The inherently Duchampian nature of Amuat & Meyer’s undertaking — the appropriation of objects and their transformation into artworks through photography — is underscored by the backdrops that create mise-en-scènes around each archival model. The antithesis of a neutral background, these have been composed of coloured papers the artists have collected over decades — some hung onto since their school years, others scavenged from bric-a-brac stores, each with its own unknowable back story and retro quality. They envelope their subjects in intoxicating hues of sherbet and flesh tones, cobalts, viridians and clarets, enhancing their model’s charisma. In some, the colour palettes are further complimented through graphic patterns that echo the objects’ own lines and contours.
What rules the artists set out for themselves are made to be broken. Many of the photographs are shot in analogue, deliberately going against the tide of technological advancement. Yet others — the Unmögliche Figur (Impossible Figure) works — are collaged. And others still are handmade and photoshopped, such as the Verlorene Sammlung images that document the documentation of lost objects, the entries physically cut out then underlaid with black paper out so that what is missing takes on visual form. The latter too possess a graphic power and temporal sensibility in the bright binary opposition of digitally realised black and white.

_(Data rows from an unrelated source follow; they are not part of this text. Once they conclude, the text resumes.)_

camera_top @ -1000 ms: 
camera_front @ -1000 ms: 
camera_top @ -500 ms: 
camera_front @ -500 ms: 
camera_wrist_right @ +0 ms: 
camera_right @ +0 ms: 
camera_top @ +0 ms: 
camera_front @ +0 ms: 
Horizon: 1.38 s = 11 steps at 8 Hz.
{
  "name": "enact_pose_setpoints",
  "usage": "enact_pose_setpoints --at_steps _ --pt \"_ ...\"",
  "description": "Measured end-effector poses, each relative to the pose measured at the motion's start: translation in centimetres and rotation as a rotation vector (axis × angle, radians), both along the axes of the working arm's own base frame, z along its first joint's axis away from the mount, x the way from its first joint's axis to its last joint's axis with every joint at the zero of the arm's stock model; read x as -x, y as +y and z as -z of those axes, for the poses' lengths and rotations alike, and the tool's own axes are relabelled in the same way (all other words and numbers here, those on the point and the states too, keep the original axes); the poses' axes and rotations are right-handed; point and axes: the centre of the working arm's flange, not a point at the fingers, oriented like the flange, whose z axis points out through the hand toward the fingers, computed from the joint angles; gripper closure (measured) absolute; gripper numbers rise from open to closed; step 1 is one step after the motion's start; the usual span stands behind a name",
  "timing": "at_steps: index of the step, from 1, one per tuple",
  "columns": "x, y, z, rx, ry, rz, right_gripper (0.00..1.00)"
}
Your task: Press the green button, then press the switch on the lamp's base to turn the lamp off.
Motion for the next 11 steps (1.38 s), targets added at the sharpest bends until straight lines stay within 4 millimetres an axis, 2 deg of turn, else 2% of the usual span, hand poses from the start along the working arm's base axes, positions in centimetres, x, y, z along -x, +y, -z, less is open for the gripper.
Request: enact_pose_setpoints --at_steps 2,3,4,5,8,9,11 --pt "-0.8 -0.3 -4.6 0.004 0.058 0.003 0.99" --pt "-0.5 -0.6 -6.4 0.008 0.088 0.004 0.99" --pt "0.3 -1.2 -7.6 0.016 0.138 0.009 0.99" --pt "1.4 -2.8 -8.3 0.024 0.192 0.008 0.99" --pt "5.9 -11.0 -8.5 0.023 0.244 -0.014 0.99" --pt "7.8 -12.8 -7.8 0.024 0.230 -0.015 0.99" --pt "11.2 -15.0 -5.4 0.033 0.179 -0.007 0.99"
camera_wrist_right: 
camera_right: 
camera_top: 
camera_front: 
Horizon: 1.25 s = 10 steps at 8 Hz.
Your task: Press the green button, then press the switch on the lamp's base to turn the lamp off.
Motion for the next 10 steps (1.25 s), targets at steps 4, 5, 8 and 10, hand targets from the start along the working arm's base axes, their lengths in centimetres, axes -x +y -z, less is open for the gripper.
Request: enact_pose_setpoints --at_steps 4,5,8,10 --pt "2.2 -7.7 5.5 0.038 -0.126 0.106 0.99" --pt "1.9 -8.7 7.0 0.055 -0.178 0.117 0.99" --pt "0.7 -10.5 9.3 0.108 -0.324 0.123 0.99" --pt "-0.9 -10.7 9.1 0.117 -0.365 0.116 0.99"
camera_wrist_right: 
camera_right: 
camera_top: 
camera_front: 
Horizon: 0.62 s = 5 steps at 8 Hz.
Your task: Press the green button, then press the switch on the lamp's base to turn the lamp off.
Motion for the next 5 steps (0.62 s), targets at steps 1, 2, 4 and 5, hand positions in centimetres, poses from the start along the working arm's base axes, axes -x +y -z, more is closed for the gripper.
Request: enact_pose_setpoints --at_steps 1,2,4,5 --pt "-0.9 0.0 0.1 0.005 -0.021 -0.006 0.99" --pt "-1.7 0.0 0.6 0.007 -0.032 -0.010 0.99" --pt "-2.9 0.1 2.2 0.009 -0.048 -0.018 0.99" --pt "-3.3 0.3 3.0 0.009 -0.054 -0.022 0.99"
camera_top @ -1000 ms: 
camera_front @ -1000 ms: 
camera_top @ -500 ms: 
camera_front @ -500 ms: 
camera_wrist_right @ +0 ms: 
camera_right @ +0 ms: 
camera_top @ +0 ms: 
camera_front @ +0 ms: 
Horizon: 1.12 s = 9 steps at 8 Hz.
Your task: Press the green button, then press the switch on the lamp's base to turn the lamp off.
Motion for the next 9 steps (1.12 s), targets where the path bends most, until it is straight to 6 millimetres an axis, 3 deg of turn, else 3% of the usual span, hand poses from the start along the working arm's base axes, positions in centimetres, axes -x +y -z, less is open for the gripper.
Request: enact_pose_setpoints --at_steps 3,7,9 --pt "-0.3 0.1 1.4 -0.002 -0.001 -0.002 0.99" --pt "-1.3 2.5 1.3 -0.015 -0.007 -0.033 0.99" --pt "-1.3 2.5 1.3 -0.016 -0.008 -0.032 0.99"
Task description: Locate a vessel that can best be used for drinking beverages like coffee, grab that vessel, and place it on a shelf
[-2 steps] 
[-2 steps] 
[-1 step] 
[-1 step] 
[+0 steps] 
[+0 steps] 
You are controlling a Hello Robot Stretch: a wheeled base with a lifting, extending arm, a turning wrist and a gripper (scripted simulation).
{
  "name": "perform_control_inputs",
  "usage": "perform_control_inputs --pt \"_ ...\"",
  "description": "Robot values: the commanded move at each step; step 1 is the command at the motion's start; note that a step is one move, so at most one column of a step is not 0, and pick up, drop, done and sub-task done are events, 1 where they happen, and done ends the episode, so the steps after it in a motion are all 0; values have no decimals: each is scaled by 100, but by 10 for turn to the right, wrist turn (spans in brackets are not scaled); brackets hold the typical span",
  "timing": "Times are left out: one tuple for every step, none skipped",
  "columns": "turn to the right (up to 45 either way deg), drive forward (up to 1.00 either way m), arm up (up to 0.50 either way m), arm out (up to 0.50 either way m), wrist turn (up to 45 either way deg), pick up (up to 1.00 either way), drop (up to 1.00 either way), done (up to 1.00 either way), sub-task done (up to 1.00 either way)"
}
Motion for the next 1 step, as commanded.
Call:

Throughout, the works’ individual auras — the mystery and majesty imbued in each of Amuat & Meyer’s salvaged objects — is accompanied by playfulness. In their colours and patterns, the mash up of antiquity and consumerism, the anomalies of title and technique, the variously impossible or lost forms and, above all, in the sheer gorgeousness with which these dug-out and dusted-down teaching models have been represented, the artworks play among the ruins of vanishing eras.